Dr. Christine Hume

I first came across the Nylon Riots while researching parachutes for a short essay I was commissioned to write for an art catalogue years ago. It stayed with me; no one I know had heard of the Nylon Riots, and the image of women rioting was something I was drawn back to by the woman’s march (which should have been a riot) and drawn to by the #MeToo movement, the Trump presidency, and lifetime of living as a girl and woman. Writing the essay in 2019 felt like a charm against the current erosion of women’s rights compounding the historic lack of women’s autonomy and voice. After the piece went to press, I ran across a resonant passage from Audre Lorde’s “biomythography,” Zami: A New Spelling of My Name (Persephone Press, 1982) We begin, in New Jersey, mid 1950s:  “We walked into Gerber’s Department Store looking for stockings for Ginger because Cora insisted Ginger wear nylons to church on Sunday” (130).

Ginger and Audre talk while they “finger” the nylons. This fittingly sexual image turns into an intellectual one of obsessing, musing, ruminating on “Crispus Attucks,” a name that sounds like a spell, a name that destabilizes Audre’s sense of herself as the smartest one in the room. She fingers, she frets; she does not wonder who Attucks is as much as she wonders how she doesn’t know a name famous enough to have a cultural center named after him. Knowledge is a visceral and sexual force.

When Ginger urges Audre to get a pair with her, Audre says, “‘I hate nylons. I can’t stand the way they feel on my legs.’ What I didn’t say was that I couldn’t stand the bleached-out color that the so-called neutral shade of all cheap nylons gave my legs.”

Audre’s description is elaborate:

“The effortlessness with which those materials passed through my fingers made me uneasy. They were illusive, confusing, not to be depended upon. The texture of wool and cotton with its resistance and unevenness, allowed somehow, for more honesty, a more straightforward connection through touch…. I hated the pungent, lifeless, and ungiving smell of nylon, its adamant refusal to become human or evocative in odor. Its harshness was never tampered by the smells of the wearer.
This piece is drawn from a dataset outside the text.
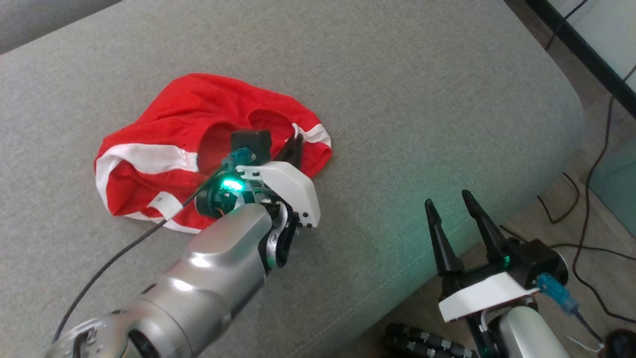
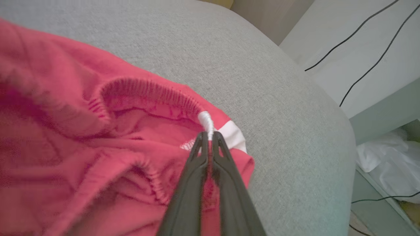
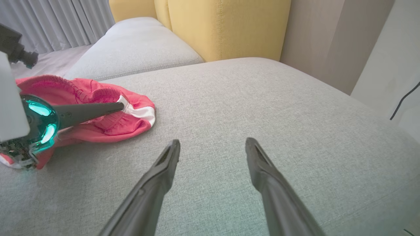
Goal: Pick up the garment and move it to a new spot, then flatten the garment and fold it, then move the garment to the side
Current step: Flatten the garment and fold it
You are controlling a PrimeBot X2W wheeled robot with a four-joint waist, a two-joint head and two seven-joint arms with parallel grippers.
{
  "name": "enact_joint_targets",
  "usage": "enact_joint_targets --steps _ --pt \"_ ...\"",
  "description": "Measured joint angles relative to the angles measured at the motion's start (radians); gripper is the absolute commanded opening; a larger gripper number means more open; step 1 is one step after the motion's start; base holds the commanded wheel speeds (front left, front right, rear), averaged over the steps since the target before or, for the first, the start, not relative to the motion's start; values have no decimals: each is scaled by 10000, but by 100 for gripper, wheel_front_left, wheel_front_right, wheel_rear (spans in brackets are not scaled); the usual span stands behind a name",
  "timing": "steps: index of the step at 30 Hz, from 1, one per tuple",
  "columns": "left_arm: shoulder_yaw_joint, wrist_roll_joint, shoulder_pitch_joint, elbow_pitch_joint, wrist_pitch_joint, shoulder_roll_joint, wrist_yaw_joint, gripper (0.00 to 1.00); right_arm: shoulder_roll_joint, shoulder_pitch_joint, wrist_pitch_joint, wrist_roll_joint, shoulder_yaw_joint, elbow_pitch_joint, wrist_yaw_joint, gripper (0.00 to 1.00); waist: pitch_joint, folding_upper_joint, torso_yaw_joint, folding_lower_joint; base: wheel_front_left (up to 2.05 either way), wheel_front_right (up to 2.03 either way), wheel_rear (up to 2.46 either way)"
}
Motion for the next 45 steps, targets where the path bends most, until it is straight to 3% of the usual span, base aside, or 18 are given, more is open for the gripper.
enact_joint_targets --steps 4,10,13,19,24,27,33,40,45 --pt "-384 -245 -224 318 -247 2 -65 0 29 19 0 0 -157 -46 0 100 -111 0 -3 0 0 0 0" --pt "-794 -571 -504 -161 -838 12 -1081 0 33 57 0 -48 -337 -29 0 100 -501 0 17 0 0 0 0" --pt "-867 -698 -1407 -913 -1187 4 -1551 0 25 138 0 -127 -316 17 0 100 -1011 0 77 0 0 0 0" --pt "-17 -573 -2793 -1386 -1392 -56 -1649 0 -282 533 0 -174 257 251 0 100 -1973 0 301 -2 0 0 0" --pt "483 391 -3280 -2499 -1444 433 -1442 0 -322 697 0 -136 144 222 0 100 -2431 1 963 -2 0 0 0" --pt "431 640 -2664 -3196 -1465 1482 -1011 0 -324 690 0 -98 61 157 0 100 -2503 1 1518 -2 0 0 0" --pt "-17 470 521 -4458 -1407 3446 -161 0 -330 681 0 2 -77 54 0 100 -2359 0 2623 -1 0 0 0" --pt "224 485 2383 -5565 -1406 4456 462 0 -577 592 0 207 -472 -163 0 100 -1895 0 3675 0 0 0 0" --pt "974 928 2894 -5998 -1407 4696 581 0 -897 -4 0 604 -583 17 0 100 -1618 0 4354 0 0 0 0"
No matter how long the clothing was worn, nor in what weather, a person dressed in nylon always approached my nose like a warrior approaching a tourney, clad in chain-mail” (132).
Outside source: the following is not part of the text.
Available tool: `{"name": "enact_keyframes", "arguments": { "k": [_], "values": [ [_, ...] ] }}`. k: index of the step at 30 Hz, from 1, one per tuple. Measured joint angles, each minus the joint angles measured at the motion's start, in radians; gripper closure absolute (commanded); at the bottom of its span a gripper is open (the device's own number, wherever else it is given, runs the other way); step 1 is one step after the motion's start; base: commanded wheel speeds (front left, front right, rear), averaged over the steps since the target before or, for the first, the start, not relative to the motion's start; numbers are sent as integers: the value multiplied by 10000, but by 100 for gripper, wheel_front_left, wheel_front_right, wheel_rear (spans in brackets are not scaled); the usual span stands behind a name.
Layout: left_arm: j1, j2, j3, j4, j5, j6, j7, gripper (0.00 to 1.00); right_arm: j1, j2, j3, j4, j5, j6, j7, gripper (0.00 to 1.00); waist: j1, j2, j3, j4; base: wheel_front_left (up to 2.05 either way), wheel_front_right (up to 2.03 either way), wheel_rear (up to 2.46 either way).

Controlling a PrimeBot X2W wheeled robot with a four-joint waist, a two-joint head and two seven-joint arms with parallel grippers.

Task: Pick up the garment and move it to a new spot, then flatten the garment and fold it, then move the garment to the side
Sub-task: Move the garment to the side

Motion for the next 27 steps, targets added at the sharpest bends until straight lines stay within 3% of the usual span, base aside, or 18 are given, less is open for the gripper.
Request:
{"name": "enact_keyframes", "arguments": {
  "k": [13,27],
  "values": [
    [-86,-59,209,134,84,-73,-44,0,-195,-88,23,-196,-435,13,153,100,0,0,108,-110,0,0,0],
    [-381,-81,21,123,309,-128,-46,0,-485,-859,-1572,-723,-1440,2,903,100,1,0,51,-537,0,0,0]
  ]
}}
This passage could have easily folded into my essay, “Death, Sex, and Nylon” (issue 49.3), and Lorde atomizes many of its concerns: a rejection of the whitewashing wearing nylons necessitated for black and brown women in midcentury American, an intuitive uneasiness about the fabric’s imitation of human skin, and a visceral loathing for “armor” predicated by binary gender social norms and betrayed by her relentless fingering of the material. Smells like capitalism, stinks like a lie.

As is almost always the case, our subjects magnetize everything around us, orientating us and proliferating possibilities, long after we think we’ve moved on.